奇跡的にゴーレムが繰り出す腕にタイミングよく当たった貞一のハンマーは、ゴーレムの腕を粉々に粉砕する。のけ反ったゴーレムに、今度は逆振りにゴーレムの胴体目掛け横から攻撃を行った。重量物を振り回しているとは思えない挙動。貞一にとって金属の塊であるハンマーも、ビニールでできたハンマーのように振り回すことができた。
強化魔法で底上げされた貞一の攻撃は、ぶんぶん振り回しているだけだが回避不能なほど疾く重い一撃となり、ゴーレムの胴体を貫いた。
ハンマーを打ち付けた爆音を上げながら、ゴーレムは脆く崩れ落ちる。貞一の攻撃はゴーレムの胴体を大きく削り取るように貫通し、ゴーレムの残骸を辺り一面に飛び散らす。その中に魔鋼があったのだろう。ゴーレムは崩れ落ちた後、電池が切れたように動くことは無かった。
さ、最強でござる・・・!! ハンマー超強いでござるよ!!
複数の武器を選べるゲームで別の武器を使用してみたら無双できた時の様に、貞一は自分に合った武器はハンマーだと確信した。ハンマーは面での攻撃のため攻撃範囲も広く、貞一の様に強化魔法で底上げされた力を頼りに重いっきし武器を振り回す戦闘スタイルとマッチしていた。繊細な調整をせずとも、確かなダメージを与えることができる。
「すごい威力だな。魔鋼がここまで飛んでいるぞ」
貞一が一人盛り上がっている間に、レリアは貞一が吹き飛ばした魔鋼を拾ってきてくれたようだ。当たり前の様に、レリアはゴーレムを即殺している。貞一の粉々になったゴーレムと違い、レリアが相手したゴーレムは綺麗に一文字に斬られていた。若干中心からずれているのは魔鋼を傷つけないためか。断面には魔鋼がはまっていたのであろう穴が開いていた。
これじゃピッケルの意味が無いでござるね。
ゴーレムから魔鋼を掘り出すまでもなく、どちらも簡単に採取できてしまった。奥へ行けば岩ではなく鉱石を纏うゴーレムもいるため、ピッケルはその時出番が来るだろう。

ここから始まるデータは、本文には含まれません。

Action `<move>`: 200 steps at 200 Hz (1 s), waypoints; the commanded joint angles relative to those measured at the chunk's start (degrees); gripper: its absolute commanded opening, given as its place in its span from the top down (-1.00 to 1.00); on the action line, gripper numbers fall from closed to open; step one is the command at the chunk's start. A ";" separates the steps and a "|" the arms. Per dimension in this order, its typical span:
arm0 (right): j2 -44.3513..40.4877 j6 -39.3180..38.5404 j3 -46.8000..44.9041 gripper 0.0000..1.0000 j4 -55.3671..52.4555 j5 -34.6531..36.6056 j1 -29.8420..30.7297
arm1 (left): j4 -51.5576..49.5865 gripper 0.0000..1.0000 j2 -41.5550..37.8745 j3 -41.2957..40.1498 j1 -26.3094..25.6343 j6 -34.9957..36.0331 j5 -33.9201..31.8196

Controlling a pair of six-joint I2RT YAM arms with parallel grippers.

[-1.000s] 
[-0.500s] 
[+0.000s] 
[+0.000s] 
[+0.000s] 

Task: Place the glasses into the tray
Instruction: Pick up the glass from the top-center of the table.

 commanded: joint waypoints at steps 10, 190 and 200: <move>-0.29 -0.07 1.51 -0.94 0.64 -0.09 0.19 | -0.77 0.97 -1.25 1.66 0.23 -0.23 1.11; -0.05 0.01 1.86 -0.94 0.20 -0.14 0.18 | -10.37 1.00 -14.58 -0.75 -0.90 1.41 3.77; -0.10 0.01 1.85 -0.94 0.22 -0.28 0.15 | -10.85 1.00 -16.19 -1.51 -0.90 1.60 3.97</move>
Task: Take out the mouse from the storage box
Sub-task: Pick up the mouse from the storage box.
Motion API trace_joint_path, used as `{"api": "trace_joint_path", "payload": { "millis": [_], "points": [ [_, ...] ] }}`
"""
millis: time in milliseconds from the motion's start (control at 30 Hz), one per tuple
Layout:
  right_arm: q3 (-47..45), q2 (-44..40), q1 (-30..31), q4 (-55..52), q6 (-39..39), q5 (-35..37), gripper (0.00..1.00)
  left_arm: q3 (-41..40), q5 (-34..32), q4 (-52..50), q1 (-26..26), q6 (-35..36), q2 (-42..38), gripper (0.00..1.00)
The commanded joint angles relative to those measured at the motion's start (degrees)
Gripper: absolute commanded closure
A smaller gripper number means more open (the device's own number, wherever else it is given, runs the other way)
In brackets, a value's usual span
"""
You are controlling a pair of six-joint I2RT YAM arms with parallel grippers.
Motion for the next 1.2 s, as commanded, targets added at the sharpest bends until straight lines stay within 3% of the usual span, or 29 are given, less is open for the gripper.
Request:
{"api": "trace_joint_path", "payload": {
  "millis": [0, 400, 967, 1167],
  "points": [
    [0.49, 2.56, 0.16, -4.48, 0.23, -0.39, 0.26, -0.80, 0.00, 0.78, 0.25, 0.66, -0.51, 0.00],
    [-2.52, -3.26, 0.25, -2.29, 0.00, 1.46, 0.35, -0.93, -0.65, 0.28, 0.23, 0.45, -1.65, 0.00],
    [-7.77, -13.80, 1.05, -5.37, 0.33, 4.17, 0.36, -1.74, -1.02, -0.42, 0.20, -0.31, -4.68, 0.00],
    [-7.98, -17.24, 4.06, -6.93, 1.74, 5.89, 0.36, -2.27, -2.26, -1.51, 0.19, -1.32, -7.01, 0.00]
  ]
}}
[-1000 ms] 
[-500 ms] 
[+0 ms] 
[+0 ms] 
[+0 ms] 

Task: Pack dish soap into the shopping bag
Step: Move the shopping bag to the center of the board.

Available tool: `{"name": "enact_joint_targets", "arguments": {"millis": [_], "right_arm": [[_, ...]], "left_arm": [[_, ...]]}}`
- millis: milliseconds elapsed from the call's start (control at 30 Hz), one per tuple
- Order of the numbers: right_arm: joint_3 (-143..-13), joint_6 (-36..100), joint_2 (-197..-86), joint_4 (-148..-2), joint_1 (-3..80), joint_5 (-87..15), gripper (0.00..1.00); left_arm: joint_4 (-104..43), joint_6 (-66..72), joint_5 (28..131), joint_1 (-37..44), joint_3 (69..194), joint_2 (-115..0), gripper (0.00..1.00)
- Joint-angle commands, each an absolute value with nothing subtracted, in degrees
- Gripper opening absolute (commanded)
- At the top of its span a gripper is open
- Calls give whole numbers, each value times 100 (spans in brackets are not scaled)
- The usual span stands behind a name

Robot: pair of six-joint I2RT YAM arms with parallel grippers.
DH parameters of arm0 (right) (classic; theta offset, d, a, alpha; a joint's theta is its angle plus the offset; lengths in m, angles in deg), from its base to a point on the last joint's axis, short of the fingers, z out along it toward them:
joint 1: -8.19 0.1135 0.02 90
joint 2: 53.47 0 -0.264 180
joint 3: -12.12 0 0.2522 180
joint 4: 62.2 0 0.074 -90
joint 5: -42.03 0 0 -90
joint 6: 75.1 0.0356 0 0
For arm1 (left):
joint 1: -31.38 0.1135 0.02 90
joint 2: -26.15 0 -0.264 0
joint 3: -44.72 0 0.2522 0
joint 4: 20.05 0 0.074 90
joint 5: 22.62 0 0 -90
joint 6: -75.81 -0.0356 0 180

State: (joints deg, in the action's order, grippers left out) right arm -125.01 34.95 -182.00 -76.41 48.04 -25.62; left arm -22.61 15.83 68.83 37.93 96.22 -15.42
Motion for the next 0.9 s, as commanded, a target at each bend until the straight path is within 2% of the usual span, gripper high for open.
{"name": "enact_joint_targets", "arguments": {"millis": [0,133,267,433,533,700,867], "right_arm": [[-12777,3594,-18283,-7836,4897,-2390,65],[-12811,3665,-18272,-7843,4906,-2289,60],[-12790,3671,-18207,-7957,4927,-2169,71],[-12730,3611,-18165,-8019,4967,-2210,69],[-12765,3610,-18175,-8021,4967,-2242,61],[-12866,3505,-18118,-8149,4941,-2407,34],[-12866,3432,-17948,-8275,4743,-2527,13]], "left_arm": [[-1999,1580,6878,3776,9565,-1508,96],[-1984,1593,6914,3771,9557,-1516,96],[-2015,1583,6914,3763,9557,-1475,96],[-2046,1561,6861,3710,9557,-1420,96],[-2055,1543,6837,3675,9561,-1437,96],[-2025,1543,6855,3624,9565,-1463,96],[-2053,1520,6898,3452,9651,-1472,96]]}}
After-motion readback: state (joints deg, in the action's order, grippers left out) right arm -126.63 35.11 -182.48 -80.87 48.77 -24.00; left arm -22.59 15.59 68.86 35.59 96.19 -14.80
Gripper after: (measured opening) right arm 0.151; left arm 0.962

「拾ってくれてありがとうでござる。色はどうでござるか?」
「どちらも黒だ。まだ2体だが、やはり白混じりは洞窟まで行かないと出なそうだな」
2体のゴーレムの魔鋼は、お目当ての白混じりどころか、色付きでもなかった。魔物は魔境の奥に行くほど強くなるため、レア魔鋼は奥まで行かないと難しいだろう。
すぐに出てもつまらないでござるからね。
そんななめたことを考えながら、貞一は次なるゴーレムを探して魔境を進んでいった。